Wednesday Mar 3 2021 14:27
5 min
“That which we are, we are”. Rishi Sunak channelled Tennyson and the wanderer Ulysses in one fell swoop to sum up his Budget. I’m none the wiser.
Given the ‘rabbit in the hat’ was the launch of a cluster of free ports, you could be forgiven for thinking this Budget to reset the economy for a post-Covid and post-Brexit world was way off the mark. Free ports are not what the chancellor, who has championed them for some time despite evidence suggesting they deliver marginal benefits, thinks they are.
Fixing the public finances. Do whatever it takes. Full measure of our fiscal firepower. Don’t let underlying debt rise ‘indefinitely’. A freedom to act – a freedom to raise taxes. All pretty orthodox stuff. There was tough talking but for now no real pain – the payback comes later. Maybe Sunak has been reading Kelton lately after all, but he did try to disguise years of central bank accommodation and, during the pandemic, direct monetary financing by the BoE, as ‘Tory fiscal rectitude’. Political point scoring has not gone away but on the whole there was a lot of good stuff in here for kick-starting the economy.
Markets
Not a huge reaction overall – a lot had been pre-released and let’s face it the bond vigilantes ain’t what they used to be.

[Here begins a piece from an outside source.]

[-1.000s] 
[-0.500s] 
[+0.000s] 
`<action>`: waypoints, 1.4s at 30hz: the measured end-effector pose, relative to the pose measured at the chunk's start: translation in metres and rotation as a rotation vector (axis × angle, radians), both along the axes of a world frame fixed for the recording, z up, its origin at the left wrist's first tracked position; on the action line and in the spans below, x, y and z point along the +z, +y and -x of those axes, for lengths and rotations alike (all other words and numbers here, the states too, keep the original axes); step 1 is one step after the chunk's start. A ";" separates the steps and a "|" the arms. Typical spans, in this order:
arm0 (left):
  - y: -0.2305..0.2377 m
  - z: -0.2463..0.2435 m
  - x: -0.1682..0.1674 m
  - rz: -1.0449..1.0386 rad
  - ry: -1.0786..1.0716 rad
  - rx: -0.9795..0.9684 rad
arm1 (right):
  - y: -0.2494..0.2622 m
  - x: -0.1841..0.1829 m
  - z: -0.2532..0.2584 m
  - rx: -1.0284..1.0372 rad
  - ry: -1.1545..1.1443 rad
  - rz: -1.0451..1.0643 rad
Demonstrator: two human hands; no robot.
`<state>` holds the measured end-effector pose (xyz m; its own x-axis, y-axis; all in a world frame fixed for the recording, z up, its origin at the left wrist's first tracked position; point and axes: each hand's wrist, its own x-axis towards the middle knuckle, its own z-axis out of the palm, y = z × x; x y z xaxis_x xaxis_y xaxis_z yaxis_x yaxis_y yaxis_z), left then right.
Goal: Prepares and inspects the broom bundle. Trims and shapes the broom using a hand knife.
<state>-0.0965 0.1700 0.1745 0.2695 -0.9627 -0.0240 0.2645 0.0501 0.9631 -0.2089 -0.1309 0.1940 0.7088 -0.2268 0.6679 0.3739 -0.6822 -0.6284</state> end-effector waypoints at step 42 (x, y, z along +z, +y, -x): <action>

Longer-dated yields did move – 30-year gilt yield up 9bps to 1.31%, but 10-year gilt yields ticked lower all morning and slid to LOD after the chancellor began talking but were still up 7-8bps on the day around 0.765% having opened up higher. Implication from the OBR is that we get better growth leading to less borrowing now, but longer-term borrowing likely to remain high. The FTSE 100 ticked lower through the speech having tested its highest in a week earlier this morning. Larger-than-expected hike to corporation tax maybe a factor here but we have seen a broad move lower in European markets and US futures in the last hour or so . The FTSE 250 also eased back off its highs but remains up +1% today. GBPUSD was around 1.3950. Shares in pubs and housebuilders were higher, Lloyds and Barclays both advanced too as banks picked up.